One More Piece: Notes Specifically for Future-Cycle Interviews
You are in a rare position right now: you remember what interview day actually feels like. Use it.
Capture “process” lessons
Write down:
- What time of day you performed best (morning vs afternoon).
- What breakfast / routine helped you feel steady.
- Tech issues you had in virtual formats and how to avoid them.
- Clothing that was actually comfortable for a full day.
It sounds trivial. It is not. The applicants who treat themselves like athletes on game day do better over time.
Document your question list
Every interview day, you probably asked some version of:
- “What kind of student thrives here?”
- “How are struggling students supported?”
- “What changes are you most excited about in the curriculum?”
Which ones got you useful answers? Which ones were met with empty platitudes?
Create two lists:
- Questions that generated real, concrete information. Keep those.
- Questions that led nowhere. Replace those next time.
You will not remember this nuance a year from now without writing it down.
FAQ (Exactly 2 Questions)
1. If I did poorly in an interview, should I address it in any follow-up communication?
No. Do not email to apologize for a bad answer or to “clarify” statements unless you made a genuine factual error with real consequences (for example, misrepresenting a publication or misstating a serious fact).

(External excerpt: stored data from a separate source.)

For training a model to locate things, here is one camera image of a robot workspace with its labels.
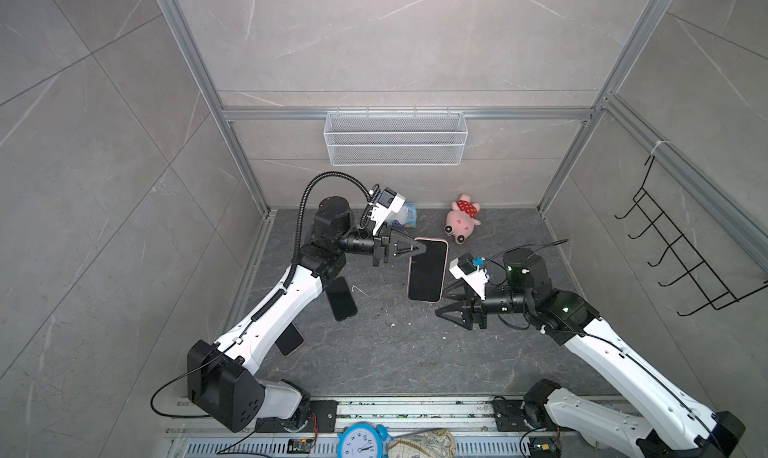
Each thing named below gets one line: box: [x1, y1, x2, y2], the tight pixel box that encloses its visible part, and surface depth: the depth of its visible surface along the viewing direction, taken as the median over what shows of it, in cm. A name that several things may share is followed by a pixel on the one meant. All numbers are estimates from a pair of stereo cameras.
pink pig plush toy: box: [444, 193, 481, 245], surface depth 110 cm
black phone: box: [325, 276, 358, 322], surface depth 96 cm
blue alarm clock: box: [337, 422, 394, 458], surface depth 70 cm
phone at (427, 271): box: [407, 237, 449, 303], surface depth 61 cm
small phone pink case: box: [274, 322, 305, 357], surface depth 87 cm
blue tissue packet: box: [405, 202, 417, 228], surface depth 115 cm
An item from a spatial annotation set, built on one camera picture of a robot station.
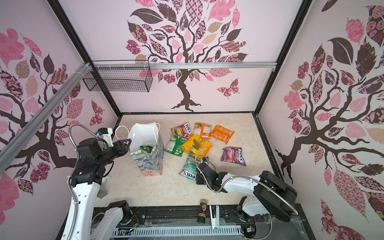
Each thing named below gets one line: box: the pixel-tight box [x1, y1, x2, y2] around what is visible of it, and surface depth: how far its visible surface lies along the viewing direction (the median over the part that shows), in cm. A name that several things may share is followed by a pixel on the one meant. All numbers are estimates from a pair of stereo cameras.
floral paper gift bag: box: [115, 122, 165, 177], surface depth 81 cm
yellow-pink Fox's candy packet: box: [170, 122, 191, 138], surface depth 108 cm
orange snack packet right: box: [210, 124, 235, 145], surface depth 108 cm
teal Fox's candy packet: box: [178, 155, 199, 180], surface depth 88 cm
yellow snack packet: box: [181, 134, 213, 161], surface depth 96 cm
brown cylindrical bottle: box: [197, 198, 208, 224], surface depth 74 cm
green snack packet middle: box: [163, 137, 187, 157], surface depth 99 cm
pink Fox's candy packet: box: [221, 146, 247, 166], surface depth 94 cm
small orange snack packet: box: [193, 122, 212, 140], surface depth 109 cm
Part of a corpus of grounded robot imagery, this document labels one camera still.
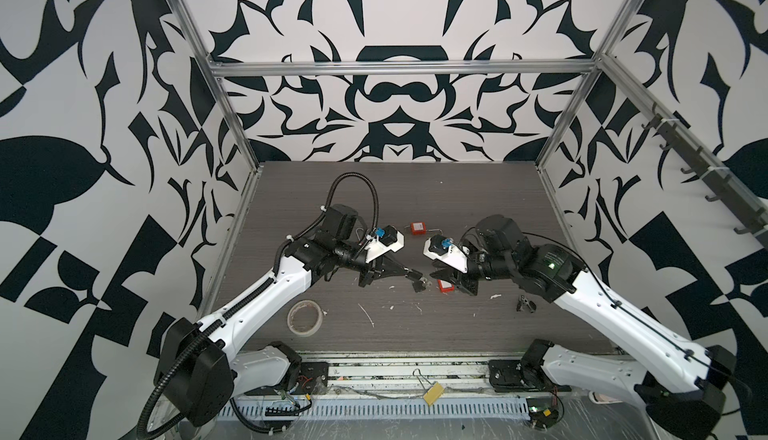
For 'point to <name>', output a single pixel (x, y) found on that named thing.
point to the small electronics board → (542, 412)
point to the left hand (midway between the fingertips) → (406, 264)
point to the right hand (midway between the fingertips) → (436, 264)
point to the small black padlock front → (418, 286)
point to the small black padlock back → (414, 274)
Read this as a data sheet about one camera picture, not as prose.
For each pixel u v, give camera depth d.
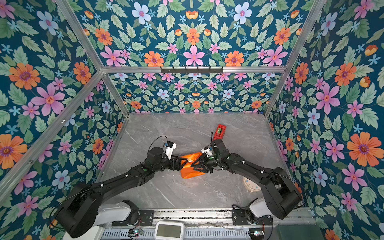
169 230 0.66
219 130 1.01
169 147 0.76
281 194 0.43
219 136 1.01
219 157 0.67
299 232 0.68
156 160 0.67
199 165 0.73
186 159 0.80
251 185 0.81
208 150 0.83
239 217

Interviewers expect imperfection. Over-focusing on your own worst moment just highlights it. Use your follow-up to reinforce fit and interest, not to re-litigate the conversation.
2. How many schools should I send letters of intent or strong interest to?

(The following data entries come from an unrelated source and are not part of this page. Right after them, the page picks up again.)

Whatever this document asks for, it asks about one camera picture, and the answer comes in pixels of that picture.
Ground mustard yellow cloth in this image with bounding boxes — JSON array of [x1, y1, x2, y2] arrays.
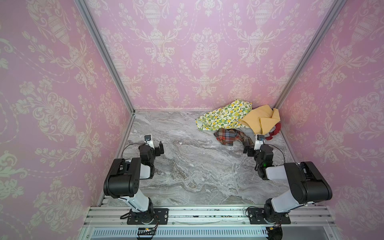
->
[[240, 105, 281, 135]]

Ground lemon print green cloth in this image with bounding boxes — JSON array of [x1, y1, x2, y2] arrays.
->
[[195, 100, 252, 131]]

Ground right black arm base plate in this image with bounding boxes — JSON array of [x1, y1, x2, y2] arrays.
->
[[245, 207, 291, 225]]

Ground left aluminium corner post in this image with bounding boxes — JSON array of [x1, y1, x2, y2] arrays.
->
[[74, 0, 135, 116]]

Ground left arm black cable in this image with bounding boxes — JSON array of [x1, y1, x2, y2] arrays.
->
[[121, 142, 145, 160]]

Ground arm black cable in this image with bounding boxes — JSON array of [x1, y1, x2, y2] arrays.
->
[[121, 142, 145, 160], [266, 143, 286, 164]]

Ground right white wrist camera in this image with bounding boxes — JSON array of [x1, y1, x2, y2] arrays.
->
[[254, 135, 265, 151]]

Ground aluminium mounting rail frame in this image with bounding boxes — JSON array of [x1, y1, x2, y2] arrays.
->
[[78, 205, 342, 240]]

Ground aluminium corner post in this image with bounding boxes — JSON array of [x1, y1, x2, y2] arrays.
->
[[274, 0, 347, 109], [74, 0, 135, 116]]

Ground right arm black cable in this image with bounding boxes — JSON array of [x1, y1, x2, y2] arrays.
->
[[266, 143, 286, 164]]

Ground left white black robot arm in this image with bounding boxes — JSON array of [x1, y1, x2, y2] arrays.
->
[[104, 142, 169, 225]]

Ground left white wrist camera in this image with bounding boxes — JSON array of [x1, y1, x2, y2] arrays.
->
[[144, 135, 155, 149]]

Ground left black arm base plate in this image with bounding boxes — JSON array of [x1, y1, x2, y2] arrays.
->
[[127, 208, 169, 225]]

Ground plaid brown red cloth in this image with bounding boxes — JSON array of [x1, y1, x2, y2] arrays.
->
[[214, 128, 254, 147]]

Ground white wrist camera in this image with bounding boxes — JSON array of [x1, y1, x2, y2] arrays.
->
[[144, 135, 155, 149], [254, 135, 265, 151]]

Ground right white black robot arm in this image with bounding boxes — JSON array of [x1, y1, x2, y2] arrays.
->
[[243, 144, 333, 226]]

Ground right aluminium corner post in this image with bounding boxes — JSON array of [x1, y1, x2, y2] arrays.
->
[[274, 0, 347, 109]]

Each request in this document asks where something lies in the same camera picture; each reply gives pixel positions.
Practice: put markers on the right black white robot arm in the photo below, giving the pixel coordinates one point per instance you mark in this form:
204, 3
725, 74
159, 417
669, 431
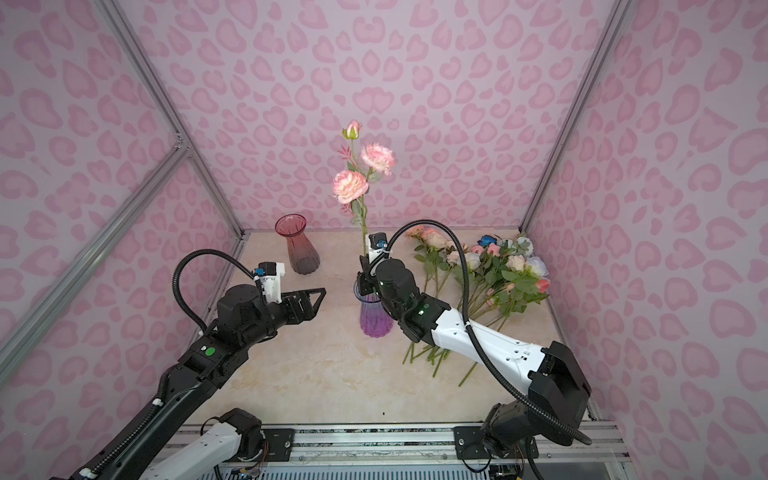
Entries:
549, 388

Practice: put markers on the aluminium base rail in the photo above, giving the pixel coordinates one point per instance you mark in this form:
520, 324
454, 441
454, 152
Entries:
385, 451

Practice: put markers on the pile of artificial flowers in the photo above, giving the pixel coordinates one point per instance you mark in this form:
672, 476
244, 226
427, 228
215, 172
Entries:
503, 284

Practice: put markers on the purple blue glass vase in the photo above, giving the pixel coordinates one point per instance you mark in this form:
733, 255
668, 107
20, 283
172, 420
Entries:
373, 319

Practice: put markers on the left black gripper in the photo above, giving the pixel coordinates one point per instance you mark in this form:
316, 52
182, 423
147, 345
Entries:
308, 311

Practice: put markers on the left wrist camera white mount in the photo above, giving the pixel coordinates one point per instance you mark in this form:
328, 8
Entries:
268, 276

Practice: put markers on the pink carnation flower stem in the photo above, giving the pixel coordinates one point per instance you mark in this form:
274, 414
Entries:
366, 164

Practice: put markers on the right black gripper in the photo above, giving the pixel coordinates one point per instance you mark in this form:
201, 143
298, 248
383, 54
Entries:
365, 276

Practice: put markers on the red glass vase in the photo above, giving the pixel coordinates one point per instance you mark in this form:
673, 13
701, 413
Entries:
304, 258

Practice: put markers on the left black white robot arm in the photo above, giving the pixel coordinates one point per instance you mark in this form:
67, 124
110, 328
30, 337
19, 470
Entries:
244, 318

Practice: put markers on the left aluminium frame profile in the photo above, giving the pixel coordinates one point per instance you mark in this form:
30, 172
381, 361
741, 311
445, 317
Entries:
40, 318

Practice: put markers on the peach carnation flower stem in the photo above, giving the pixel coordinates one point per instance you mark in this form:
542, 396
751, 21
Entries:
435, 251

Exactly one for a true Letter of Intent. That is the point—you are telling that school you will attend if accepted. Sending multiple LOIs is dishonest and, frankly, unprofessional. Letters of Interest (more general “I am very interested” notes) can go to a few top programs, if their policies allow and you actually have specific reasons. Quality and specificity matter more than volume.
Today, your next step is simple: open a new document titled “Post-Interview Notes – [School Name]” and spend 15 uninterrupted minutes dumping everything you remember from your most recent interview day—questions, people, impressions. Time yourself. Do it before you forget the details you will desperately wish you still had six months from now.